— Все они мошенники. На Колабе хуже всего, там больше всего иностранцев. Любого готовы ободрать.
Смита улыбнулась.
— Я выросла на Колабе, — сказала она. — За двадцать лет там ничего не изменилось.
— Правда? На какой улице?
Она прокляла свою болтливость. На противоположной стороне улицы стояла женщина с деревянной тележкой.
— О, — воскликнула Смита, — горячая жареная кукуруза в початках с лаймом! Сто лет ее не ела. — Она взглянула на Мохана. — Купим?
Она поняла, что от Мохана не ускользнула ее попытка сменить тему, но он лишь пожал плечами и ответил:
— Конечно.
Глядя, как жадно Смита грызет кукурузу, старуха улыбнулась. Смита заметила, что Мохан на нее смотрит.

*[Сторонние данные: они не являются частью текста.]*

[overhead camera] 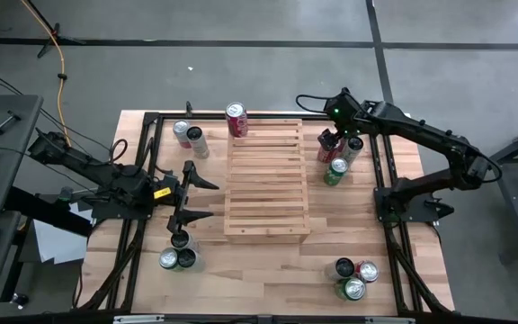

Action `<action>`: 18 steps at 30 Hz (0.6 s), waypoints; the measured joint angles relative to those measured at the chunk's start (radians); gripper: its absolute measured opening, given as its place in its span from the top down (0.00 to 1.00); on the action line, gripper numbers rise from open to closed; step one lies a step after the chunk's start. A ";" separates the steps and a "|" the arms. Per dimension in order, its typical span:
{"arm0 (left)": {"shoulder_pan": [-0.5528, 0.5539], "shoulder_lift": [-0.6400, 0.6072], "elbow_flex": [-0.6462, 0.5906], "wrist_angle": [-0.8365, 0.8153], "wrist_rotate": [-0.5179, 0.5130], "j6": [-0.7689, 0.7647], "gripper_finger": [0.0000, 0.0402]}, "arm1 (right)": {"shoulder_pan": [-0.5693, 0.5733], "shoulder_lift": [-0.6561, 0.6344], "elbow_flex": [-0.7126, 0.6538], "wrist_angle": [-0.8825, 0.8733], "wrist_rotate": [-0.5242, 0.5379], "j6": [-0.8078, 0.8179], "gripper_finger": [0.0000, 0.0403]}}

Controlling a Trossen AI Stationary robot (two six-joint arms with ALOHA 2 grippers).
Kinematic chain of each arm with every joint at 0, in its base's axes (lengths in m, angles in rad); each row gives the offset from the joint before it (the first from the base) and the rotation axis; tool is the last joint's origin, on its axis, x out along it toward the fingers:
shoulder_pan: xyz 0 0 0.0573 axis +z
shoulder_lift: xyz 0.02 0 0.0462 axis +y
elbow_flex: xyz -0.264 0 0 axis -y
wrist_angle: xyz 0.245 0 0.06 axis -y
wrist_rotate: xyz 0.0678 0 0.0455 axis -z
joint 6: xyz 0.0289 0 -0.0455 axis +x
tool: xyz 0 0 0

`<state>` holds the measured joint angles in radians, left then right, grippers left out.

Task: Place canned beverage on shelf
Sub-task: Align the top right coke soda can with the other coke soda can on the shelf

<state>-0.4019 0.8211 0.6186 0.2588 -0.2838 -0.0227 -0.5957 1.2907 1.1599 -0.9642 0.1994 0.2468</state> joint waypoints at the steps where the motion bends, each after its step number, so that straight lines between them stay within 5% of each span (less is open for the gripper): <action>1: 0.000 0.000 0.000 0.000 0.000 0.000 0.19 | 0.000 0.000 0.000 -0.006 0.005 0.007 0.19; 18: 0.000 0.000 0.000 0.000 0.000 -0.001 0.19 | -0.001 0.037 -0.016 -0.028 -0.009 0.034 0.15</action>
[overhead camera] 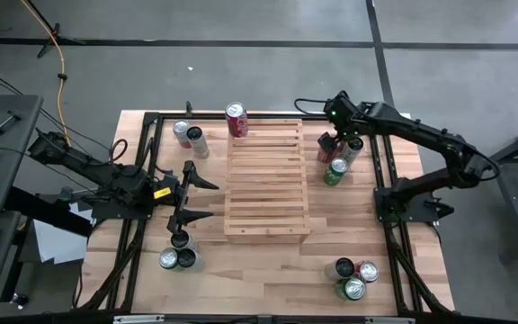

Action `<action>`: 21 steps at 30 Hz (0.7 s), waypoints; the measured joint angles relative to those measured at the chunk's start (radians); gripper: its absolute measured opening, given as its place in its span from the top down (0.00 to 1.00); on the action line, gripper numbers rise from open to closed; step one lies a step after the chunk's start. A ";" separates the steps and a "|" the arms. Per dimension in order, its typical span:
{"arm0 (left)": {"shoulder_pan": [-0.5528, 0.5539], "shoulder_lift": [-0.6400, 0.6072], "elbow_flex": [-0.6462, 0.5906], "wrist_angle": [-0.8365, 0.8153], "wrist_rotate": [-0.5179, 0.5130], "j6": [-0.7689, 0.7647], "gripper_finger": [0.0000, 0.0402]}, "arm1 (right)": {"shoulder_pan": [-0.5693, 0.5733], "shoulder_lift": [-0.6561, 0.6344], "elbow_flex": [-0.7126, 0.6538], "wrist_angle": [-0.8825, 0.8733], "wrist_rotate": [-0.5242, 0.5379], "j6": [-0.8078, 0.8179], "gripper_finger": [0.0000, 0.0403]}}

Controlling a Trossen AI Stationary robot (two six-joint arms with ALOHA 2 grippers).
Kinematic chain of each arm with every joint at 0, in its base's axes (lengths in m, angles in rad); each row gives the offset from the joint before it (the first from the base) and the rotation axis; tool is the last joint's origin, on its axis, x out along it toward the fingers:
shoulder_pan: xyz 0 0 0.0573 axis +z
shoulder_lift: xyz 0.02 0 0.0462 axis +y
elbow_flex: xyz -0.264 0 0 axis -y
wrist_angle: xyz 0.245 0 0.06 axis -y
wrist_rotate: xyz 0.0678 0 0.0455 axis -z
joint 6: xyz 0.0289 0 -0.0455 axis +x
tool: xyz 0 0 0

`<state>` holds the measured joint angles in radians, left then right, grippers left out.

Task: Place canned beverage on shelf
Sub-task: Align the top right coke soda can with the other coke soda can on the shelf

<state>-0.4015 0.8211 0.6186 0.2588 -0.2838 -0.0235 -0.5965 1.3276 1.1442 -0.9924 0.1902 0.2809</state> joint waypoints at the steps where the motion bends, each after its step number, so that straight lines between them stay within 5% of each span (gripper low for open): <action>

— Извини. Обычно я не ем уличную еду, боюсь отравиться. Но я всегда любила специи, которыми они натирают початки.
Мохан потянулся за кошельком, но Смита его остановила.
— Я сама заплачу, — сказала она. — Я обменяла деньги…
— Смита, — прервал ее Мохан, — ты моя гостья.
— Да, но… — Тут вмешалась старуха-продавщица, и Смита вздрогнула от неожиданности.
— Пусть мужчина платит, детка. Таков обычай.
— Видишь? — улыбнулся Мохан. — Слушай старших.
У стойки в приемной больницы Мохан улыбнулся дежурной и показал листок бумаги.
— Пропуск от врача, — сказал он.
— А у мадам? — спросила дежурная. Та же, что заставила ее ждать в приемной накануне.
Перемена в Мохане была едва заметна; он слегка расправил плечи.